New York City Mayor Zohran Mamdani plans to announce that food delivery platform HungryPanda has agreed to pay more than $875,000 to restaurants and the city after an investigation found the company had illegally overcharged hundreds of restaurants for delivering meals.
The settlement will be announced by the mayor and a bevy of city officials at the red panda exhibit at the Prospect Park Zoo Wednesday morning. A Department of Consumer and Worker Protection probe found that HungryPanda “systemically” overcharged restaurants using tactics like mischaracterizing illegal overcharges, frequently relabeling charges and bundling multiple fees into a single item, according to DCWP. This occurred between January 2022 and September 2024 – when pandemic-era rules capped fees at 23% – and again before June 30, 2025 when the cap was lifted to the current 43%, according to the consent order DCWP shared with City & State. Many of the impacted restaurants were owned by immigrant New Yorkers.
HungryPanda did not respond to a request for comment prior to publication.
“HungryPanda counted on these restaurant owners being too small and too busy to fight back,” Deputy Mayor for Economic Justice Julie Su said in a statement. “They were wrong.

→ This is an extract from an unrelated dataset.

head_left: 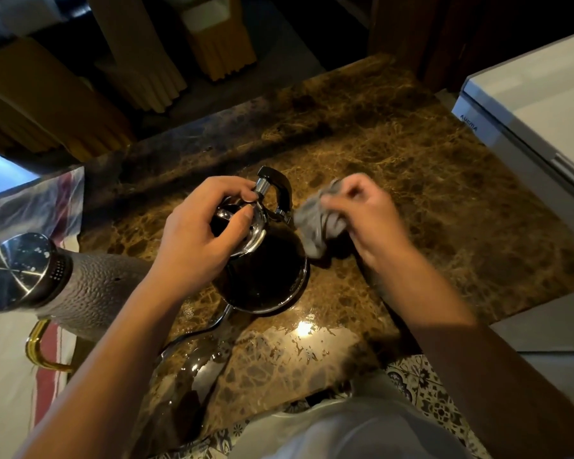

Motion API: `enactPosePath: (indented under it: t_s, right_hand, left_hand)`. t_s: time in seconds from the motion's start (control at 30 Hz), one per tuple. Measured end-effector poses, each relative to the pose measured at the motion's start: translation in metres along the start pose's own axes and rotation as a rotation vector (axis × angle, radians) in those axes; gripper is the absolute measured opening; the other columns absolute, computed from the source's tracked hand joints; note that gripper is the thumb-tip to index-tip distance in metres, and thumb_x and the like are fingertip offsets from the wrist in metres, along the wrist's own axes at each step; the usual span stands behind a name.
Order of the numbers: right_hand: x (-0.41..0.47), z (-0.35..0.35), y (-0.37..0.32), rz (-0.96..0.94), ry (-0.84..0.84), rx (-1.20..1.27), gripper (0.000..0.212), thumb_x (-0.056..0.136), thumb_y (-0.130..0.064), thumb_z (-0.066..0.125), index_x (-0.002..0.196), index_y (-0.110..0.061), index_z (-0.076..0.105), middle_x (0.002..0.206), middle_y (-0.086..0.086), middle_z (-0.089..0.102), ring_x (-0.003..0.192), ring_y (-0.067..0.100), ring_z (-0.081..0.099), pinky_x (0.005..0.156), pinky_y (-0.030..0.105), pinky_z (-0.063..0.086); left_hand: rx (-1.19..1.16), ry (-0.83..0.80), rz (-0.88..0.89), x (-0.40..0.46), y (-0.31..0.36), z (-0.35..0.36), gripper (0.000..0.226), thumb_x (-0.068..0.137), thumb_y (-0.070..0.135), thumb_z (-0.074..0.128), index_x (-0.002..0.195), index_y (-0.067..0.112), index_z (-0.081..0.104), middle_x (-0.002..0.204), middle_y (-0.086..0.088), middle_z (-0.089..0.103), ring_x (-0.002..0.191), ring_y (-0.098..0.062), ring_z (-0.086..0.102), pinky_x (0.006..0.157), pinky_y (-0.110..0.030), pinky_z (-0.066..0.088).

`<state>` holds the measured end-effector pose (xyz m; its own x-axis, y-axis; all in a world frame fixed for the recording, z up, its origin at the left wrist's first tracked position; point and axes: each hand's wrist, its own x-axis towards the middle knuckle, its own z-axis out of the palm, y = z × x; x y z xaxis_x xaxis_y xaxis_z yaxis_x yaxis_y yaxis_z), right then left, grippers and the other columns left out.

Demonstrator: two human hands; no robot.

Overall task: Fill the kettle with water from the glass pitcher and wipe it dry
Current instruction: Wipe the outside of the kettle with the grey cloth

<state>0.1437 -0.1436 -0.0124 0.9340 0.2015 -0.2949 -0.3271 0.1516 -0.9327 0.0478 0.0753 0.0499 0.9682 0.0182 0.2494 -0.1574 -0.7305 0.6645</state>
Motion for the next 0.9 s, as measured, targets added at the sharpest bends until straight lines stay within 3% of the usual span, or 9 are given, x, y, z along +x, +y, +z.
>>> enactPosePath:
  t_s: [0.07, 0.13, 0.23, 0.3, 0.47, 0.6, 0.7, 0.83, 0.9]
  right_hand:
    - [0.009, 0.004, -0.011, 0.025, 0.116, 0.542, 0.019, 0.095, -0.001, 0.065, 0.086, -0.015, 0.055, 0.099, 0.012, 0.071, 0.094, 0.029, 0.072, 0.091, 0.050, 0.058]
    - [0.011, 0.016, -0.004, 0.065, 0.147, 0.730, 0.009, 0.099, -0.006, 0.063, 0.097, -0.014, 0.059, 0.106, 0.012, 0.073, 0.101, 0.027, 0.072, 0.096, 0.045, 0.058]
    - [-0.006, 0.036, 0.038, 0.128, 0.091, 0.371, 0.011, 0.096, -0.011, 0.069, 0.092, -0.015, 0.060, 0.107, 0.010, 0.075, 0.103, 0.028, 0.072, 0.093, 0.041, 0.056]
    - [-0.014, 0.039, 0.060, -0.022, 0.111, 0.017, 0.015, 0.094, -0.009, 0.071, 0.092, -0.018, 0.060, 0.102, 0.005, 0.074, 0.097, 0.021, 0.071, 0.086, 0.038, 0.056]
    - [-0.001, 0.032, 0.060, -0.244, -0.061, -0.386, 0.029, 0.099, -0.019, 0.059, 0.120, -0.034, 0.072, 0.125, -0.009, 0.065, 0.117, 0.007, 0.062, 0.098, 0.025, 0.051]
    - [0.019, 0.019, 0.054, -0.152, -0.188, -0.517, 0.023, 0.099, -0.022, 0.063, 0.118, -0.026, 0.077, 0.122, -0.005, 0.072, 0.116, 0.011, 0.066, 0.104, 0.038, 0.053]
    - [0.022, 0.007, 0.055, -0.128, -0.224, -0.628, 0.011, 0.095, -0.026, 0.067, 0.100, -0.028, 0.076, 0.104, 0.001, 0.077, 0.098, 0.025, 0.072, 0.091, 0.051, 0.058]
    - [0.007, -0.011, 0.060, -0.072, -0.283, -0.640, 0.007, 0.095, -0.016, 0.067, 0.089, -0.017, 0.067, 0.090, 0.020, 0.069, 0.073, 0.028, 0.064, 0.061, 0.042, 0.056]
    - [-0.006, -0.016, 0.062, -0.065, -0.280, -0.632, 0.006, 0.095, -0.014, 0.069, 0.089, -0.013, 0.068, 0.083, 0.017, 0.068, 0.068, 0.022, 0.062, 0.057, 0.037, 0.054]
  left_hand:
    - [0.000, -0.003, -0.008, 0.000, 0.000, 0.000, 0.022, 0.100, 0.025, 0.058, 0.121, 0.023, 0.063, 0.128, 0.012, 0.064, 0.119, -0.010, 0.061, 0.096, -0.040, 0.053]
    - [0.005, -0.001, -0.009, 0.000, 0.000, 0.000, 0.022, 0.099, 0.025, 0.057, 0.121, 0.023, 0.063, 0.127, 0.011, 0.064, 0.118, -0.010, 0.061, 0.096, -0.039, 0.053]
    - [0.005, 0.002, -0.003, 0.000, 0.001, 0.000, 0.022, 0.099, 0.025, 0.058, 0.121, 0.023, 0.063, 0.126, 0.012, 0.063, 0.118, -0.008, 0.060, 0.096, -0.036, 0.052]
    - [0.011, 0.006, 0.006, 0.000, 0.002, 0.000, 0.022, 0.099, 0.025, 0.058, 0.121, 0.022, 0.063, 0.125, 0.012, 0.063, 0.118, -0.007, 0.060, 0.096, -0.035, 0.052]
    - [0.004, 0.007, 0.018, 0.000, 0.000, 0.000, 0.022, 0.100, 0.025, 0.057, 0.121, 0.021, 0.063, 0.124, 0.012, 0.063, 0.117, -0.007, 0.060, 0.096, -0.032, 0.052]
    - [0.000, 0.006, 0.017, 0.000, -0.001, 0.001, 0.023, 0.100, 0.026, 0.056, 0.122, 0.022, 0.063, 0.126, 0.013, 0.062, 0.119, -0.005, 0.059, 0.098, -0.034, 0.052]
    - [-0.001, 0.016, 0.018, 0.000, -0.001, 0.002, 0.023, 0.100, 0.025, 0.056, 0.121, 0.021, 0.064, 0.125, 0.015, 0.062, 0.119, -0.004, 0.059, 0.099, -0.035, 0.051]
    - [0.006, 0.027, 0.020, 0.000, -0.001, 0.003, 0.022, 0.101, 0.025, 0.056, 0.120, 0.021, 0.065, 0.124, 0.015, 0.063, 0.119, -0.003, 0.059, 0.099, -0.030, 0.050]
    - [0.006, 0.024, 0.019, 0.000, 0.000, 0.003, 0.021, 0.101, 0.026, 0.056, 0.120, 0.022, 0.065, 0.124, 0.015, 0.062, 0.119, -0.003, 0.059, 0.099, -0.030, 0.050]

This settlement puts money back in the pockets of hundreds of immigrant-owned businesses, and it’s a clear message to every platform in this city: we are watching the fine print.”
HungryPanda itself has nothing to do with the announcement’s location at the Prospect Park Zoo’s red panda enclosure – a tongue-in-cheek reference to the company’s name. The food delivery platform is particularly massive in Asia, though it’s popular in New York City within the city’s Asian immigrant communities.

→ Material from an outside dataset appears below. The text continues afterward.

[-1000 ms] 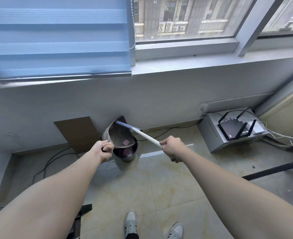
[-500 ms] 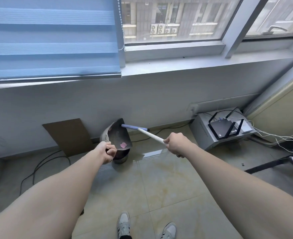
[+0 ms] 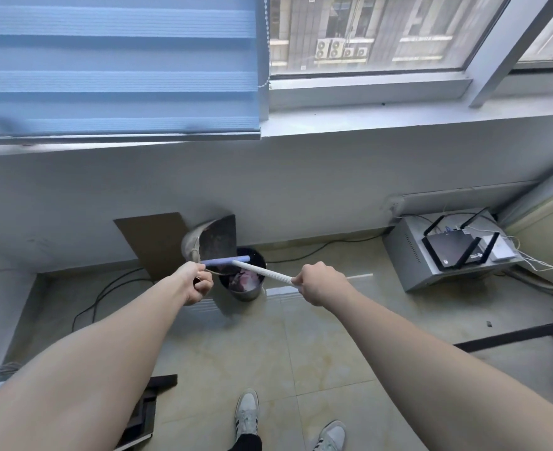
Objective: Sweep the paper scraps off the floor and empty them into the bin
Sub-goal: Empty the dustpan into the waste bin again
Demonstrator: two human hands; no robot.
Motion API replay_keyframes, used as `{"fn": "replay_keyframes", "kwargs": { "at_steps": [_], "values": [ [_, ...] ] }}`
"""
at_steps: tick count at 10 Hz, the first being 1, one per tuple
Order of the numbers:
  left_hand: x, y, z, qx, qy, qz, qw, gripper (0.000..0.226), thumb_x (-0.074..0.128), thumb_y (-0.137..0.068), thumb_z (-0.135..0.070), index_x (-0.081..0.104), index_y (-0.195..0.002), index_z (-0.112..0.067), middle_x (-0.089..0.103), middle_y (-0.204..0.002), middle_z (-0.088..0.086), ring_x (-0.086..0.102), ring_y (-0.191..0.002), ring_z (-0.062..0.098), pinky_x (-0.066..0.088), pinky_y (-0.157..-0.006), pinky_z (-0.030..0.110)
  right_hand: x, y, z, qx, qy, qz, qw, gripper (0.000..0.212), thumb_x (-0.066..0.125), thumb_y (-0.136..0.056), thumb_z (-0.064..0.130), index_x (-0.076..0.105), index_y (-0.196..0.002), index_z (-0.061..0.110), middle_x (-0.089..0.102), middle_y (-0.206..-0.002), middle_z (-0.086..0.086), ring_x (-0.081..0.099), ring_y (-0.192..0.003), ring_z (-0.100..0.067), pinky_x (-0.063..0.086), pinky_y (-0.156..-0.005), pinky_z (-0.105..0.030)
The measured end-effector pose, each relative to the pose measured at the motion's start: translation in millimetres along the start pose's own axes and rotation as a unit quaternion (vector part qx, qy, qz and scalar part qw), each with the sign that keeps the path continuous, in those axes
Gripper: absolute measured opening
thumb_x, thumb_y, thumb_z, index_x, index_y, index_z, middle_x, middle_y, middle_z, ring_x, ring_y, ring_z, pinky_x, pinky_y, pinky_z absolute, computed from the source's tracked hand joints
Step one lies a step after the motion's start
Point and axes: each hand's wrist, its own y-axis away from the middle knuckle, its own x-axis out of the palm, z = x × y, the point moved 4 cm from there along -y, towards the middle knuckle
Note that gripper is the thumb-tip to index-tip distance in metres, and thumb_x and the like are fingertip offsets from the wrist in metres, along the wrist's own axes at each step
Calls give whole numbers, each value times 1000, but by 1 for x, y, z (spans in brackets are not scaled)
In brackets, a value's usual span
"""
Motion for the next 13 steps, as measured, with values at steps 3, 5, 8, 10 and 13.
{"fn": "replay_keyframes", "kwargs": {
  "at_steps": [3,5,8,10,13],
  "values": [
    [-11,-7,-4,18,-56,-28,998,28,24,-103,-17,32,-76,-17,23,-32,-6,22,-19,3,8,-24,8,5,-3,8,30,63,-17,997,26,46,-98,14,60,-120,13,59,-111,-8,61,-104,-31,40,-73,-32],
    [-8,-6,-6,35,-100,-52,993,24,24,-102,-13,39,-84,-18,22,-31,-8,21,-19,2,9,-26,6,-4,2,-11,54,68,-10,996,25,49,-96,12,60,-119,13,48,-94,-6,50,-84,-30,40,-71,-32],
    [0,-13,-15,-7,-83,-11,996,32,22,-103,-15,27,-71,-18,23,-29,-5,20,-17,6,8,-22,9,-10,3,-24,51,-36,-31,998,32,47,-98,28,63,-126,30,51,-97,-3,53,-80,-29,46,-67,-30],
    [9,-15,-11,-22,-88,1,996,32,22,-102,-15,27,-71,-19,23,-30,-5,21,-17,6,9,-22,9,-7,-6,6,24,-29,-45,998,33,47,-98,18,63,-125,27,48,-92,-5,49,-82,-30,41,-68,-33],
    [-11,-15,-22,-15,-86,-32,996,31,24,-102,-15,26,-70,-18,24,-30,-4,21,-17,7,8,-22,10,9,-15,28,27,-38,-47,998,25,45,-97,11,60,-117,12,46,-92,-7,51,-85,-33,43,-70,-34]
  ]
}}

It’s not the first time the company has been subject to enforcement from DCWP. About a month into the Mamdani administration, the worker protection agency announced a $5 million settlement with HungryPanda, Uber Eats and Fantuan to resolve violations of the city’s minimum pay standards for delivery workers. While the bulk of that was paid by Uber Eats, the agency ordered HungryPanda to repay a little over $1 million to more than 1,000 workers.
Under the latest settlement, the company will pay more than 380 restaurants more than $580,000 and over $294,000 in civil penalties and fees.